PROBLEM DETAILS =>
Reproduce every record below exactly, without the pictures.

(Data items)
'''

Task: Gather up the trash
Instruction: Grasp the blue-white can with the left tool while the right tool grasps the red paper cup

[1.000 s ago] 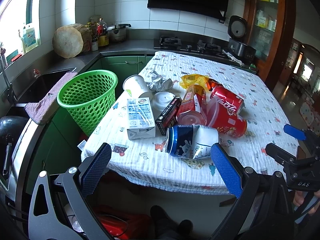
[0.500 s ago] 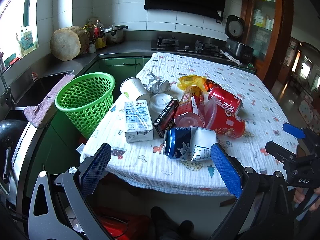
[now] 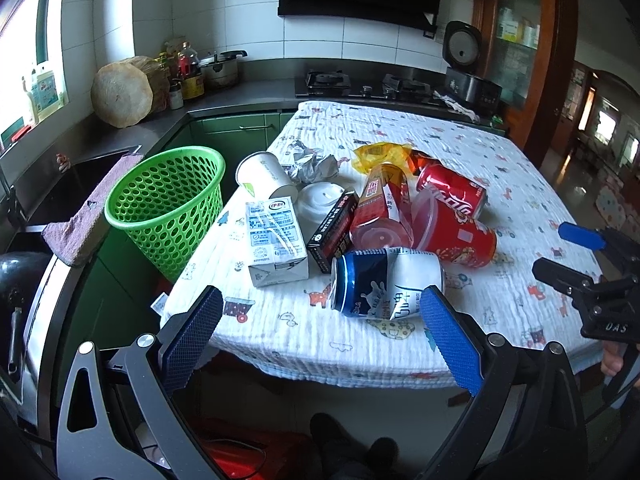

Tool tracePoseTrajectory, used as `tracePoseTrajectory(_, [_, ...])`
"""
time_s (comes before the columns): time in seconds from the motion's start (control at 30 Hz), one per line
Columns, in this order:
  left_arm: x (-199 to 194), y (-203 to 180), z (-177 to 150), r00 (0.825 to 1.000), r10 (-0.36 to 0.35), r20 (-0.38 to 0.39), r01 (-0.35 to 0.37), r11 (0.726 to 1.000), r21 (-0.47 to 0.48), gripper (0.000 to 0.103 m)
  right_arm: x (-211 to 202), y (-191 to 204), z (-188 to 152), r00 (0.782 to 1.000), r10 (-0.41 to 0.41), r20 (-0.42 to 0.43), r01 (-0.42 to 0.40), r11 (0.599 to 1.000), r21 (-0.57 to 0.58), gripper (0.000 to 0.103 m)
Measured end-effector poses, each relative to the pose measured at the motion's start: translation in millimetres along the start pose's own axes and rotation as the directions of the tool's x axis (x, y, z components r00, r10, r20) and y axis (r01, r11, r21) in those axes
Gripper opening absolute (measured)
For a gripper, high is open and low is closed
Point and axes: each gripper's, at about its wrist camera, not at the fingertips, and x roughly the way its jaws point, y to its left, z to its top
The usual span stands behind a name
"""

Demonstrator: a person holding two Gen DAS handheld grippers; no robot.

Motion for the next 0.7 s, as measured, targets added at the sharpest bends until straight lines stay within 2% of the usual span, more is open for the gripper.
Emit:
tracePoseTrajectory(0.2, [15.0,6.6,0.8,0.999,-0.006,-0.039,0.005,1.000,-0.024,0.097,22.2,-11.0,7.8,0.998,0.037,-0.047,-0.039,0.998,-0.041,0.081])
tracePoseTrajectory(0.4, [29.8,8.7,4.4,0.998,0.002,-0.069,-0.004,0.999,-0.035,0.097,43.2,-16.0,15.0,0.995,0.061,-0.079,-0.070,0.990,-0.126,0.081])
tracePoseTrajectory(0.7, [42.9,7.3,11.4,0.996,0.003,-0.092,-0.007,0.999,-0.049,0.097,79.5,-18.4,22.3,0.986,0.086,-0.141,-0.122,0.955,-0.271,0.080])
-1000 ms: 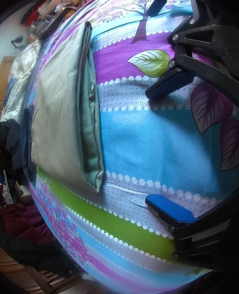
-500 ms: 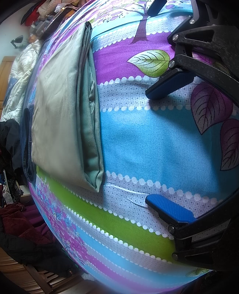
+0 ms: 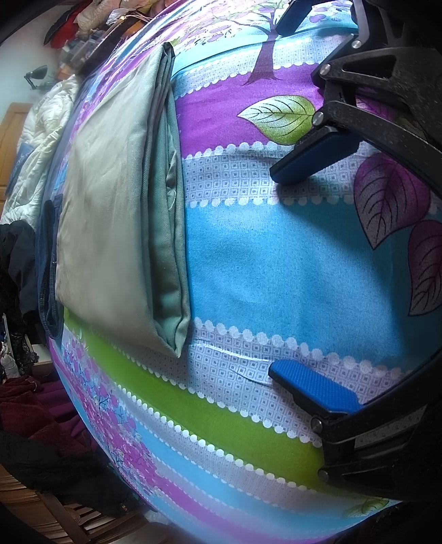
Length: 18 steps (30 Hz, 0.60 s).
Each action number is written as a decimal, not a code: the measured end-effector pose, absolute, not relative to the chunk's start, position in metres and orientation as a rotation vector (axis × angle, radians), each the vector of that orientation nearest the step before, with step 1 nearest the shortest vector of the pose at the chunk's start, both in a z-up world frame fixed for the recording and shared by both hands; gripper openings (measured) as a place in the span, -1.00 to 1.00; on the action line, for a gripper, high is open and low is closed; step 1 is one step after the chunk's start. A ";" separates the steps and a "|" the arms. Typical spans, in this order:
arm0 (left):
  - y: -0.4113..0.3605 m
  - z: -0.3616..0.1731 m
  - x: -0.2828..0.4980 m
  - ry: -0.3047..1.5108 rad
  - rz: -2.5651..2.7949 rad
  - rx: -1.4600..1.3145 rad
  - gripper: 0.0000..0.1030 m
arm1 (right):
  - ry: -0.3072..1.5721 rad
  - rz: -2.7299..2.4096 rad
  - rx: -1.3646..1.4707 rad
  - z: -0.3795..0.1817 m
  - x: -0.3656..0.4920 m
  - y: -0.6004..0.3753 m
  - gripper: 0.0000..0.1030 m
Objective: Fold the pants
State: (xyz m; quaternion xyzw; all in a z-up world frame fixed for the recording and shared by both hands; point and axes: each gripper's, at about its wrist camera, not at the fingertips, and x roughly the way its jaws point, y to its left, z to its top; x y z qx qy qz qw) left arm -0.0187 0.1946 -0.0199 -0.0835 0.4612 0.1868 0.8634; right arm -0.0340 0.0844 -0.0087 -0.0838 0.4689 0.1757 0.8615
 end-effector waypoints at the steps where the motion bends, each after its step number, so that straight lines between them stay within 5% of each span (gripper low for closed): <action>1: 0.194 -0.020 -0.019 0.967 0.392 -0.175 1.00 | 0.984 0.369 -0.176 -0.009 -0.034 0.084 1.00; 18: 0.199 -0.017 -0.010 1.007 0.413 -0.162 1.00 | 1.037 0.330 -0.198 -0.007 -0.026 0.091 1.00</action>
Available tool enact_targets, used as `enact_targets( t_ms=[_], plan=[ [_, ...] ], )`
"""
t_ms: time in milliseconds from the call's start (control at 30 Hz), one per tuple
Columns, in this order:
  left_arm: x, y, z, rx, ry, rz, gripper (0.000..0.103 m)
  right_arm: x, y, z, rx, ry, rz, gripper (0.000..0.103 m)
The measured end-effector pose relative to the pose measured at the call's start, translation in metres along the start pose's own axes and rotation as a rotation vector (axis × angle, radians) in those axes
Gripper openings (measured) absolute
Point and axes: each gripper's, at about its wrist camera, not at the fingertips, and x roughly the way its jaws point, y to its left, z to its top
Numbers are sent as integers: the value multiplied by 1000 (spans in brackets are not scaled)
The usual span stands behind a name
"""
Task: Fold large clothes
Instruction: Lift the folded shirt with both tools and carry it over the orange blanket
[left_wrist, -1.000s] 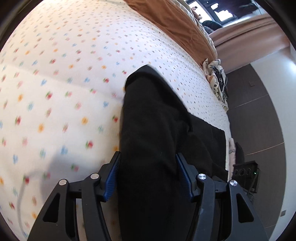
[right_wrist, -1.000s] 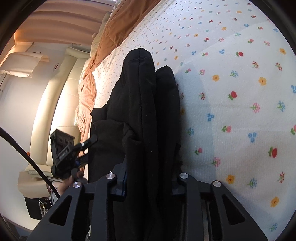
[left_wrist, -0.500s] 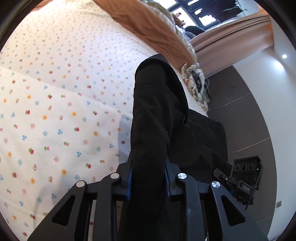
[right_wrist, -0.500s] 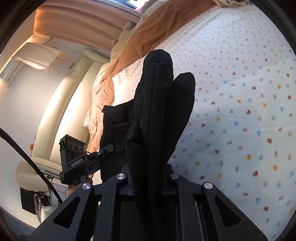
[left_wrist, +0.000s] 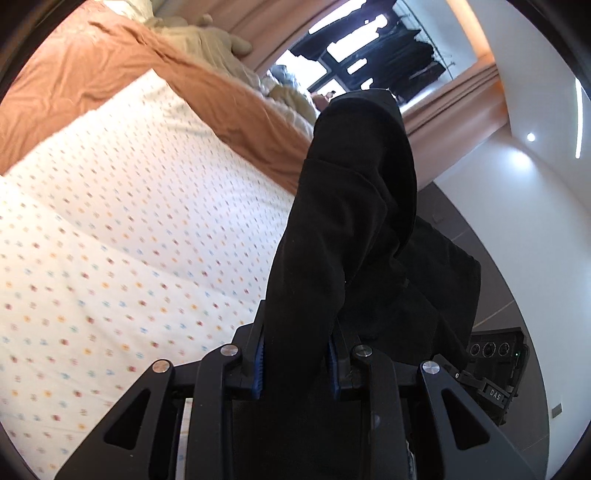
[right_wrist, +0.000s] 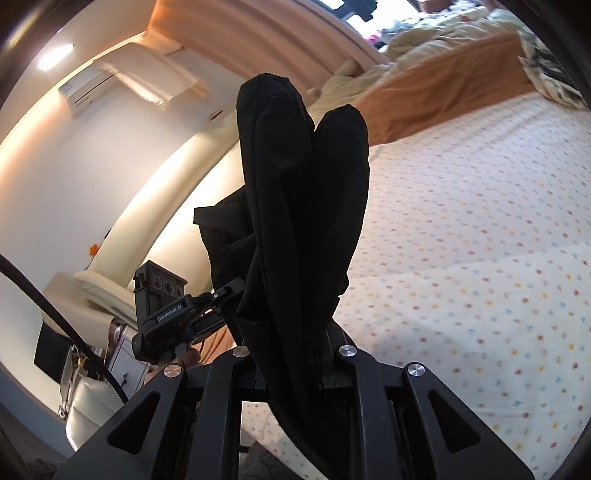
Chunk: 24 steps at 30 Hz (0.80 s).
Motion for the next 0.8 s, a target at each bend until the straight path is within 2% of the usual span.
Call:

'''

ANSWER TO THIS TASK =>
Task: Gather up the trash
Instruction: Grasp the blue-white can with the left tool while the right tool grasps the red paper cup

[1.000 s ago] 
[0.500 s ago] 
[now] 

Tool tracePoseTrajectory, used as `tracePoseTrajectory(_, [_, ...])`
"""
time_s (comes before the columns): time in seconds from the motion's start (control at 30 Hz), one per line
Columns, in this order:
  left_arm: x (-199 to 194), y (-203 to 180), z (-177 to 150), r00 (0.825 to 1.000), r10 (-0.36 to 0.35), r20 (-0.38 to 0.39), r01 (-0.35 to 0.37), r11 (0.726 to 1.000), r21 (-0.47 to 0.48), gripper (0.000 to 0.103 m)
  right_arm: x (-211 to 202), y (-191 to 204), z (-188 to 152), r00 (0.782 to 1.000), r10 (-0.41 to 0.41), r20 (-0.42 to 0.43), r01 (-0.42 to 0.40), r11 (0.599 to 1.000), r21 (-0.57 to 0.58), gripper (0.000 to 0.103 m)
Measured end-effector poses, each relative to the pose measured at the motion's start: translation in millimetres along the start pose's own axes and rotation as the directions of the tool's x axis (x, y, z components r00, r10, r20) and y axis (r01, r11, r21) in those axes
Gripper opening absolute (measured)
For a gripper, high is open and low is closed
Point and axes: each gripper's, at about its wrist camera, not at the fingertips, and x roughly the way its jaws point, y to its left, z to its top
The usual span stands behind a name
"""

Demonstrator: a person holding two Gen DAS handheld grippers; no robot.

Motion for the next 0.7 s, as measured, targets added at the sharpest bends until straight lines stay within 2% of the usual span, more is open for the gripper.
Emit:
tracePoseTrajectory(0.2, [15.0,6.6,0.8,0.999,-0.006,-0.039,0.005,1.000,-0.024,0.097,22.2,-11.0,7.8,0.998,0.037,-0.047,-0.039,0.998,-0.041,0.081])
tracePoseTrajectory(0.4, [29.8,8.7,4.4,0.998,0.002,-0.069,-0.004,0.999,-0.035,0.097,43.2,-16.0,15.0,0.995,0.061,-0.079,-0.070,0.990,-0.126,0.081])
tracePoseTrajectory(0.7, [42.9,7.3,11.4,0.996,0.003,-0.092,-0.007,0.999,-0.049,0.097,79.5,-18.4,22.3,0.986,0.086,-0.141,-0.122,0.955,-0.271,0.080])
-1000 ms: 
-500 ms: 
+0 ms: 
Length: 18 steps (30 Hz, 0.60 s).
Each action number is written as a decimal, not a code: the measured end-effector pose, absolute, not relative to the chunk's start, position in metres and orientation as a rotation vector (axis × angle, radians), each the vector of that orientation nearest the step before, with step 1 nearest the shortest vector of the pose at the chunk's start, both in a z-up world frame fixed for the recording and shared by both hands; gripper openings (measured) as a place in the span, -1.00 to 1.00; on the action line, for a gripper, high is open and low is closed; step 1 is one step after the chunk's start. A ";" separates the steps and a "|" the arms. Typical spans, in this order:
arm0 (left):
  - y: -0.4113..0.3605 m
  - z: -0.3616..0.1731 m
  - x: -0.2828..0.4980 m
  - ry: -0.3047..1.5108 rad
  - rz: -2.5651..2.7949 rad
  - rx: -1.4600..1.3145 rad
  - gripper: 0.0000..0.1030 m
arm1 (right):
  - ry: -0.3072..1.5721 rad
  - rz: -2.7299..2.4096 rad
  - rx: -1.3646..1.4707 rad
  - z: -0.3795..0.1817 m
  - x: -0.3656..0.4920 m
  - y: -0.6004..0.3753 m
  - gripper: 0.0000..0.1030 m
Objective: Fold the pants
State: (xyz m; quaternion xyzw; all in a z-up world frame fixed for the recording and shared by both hands; point and axes: each gripper's, at about its wrist camera, not at the fingertips, and x roughly the way its jaws point, y to its left, z to its top; x y z qx qy qz qw) left arm -0.0187 0.1946 -0.0199 -0.0835 0.4612 0.1868 0.8634; right arm -0.0340 0.0844 -0.0087 -0.0838 0.4689 0.1757 0.8615
 end-effector waypoints at the steps where the motion bends, each after its step number, so that straight lines between them stay within 5% of each span (gripper low for closed): <action>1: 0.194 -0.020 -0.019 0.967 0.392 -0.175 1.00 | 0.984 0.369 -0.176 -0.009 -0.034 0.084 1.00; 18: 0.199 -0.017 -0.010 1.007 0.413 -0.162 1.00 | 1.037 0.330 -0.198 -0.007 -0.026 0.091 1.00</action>
Available tool enact_targets, used as `enact_targets( t_ms=[_], plan=[ [_, ...] ], )`
"""
t_ms: time in milliseconds from the call's start (control at 30 Hz), one per tuple
Columns, in this order:
  left_arm: x, y, z, rx, ry, rz, gripper (0.000..0.103 m)
  right_arm: x, y, z, rx, ry, rz, gripper (0.000..0.103 m)
The measured end-effector pose relative to the pose measured at the call's start, translation in metres along the start pose's own axes and rotation as a rotation vector (axis × angle, radians) in those axes
Gripper openings (measured) absolute
Point and axes: each gripper's, at about its wrist camera, not at the fingertips, and x roughly the way its jaws point, y to its left, z to its top
Numbers are sent as integers: the value multiplied by 1000 (spans in brackets are not scaled)
The usual span stands behind a name
"""
Task: Fold large clothes
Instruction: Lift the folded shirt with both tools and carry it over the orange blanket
[left_wrist, -1.000s] 
[right_wrist, -1.000s] 
[left_wrist, -0.500s] 
[right_wrist, -0.500s] 
[left_wrist, +0.000s] 
[right_wrist, +0.000s] 
Chunk: 24 steps at 30 Hz (0.80 s).
Motion for the next 0.8 s, a target at each bend until the straight path is within 2% of the usual span.
Call:

That completes the answer to this exercise.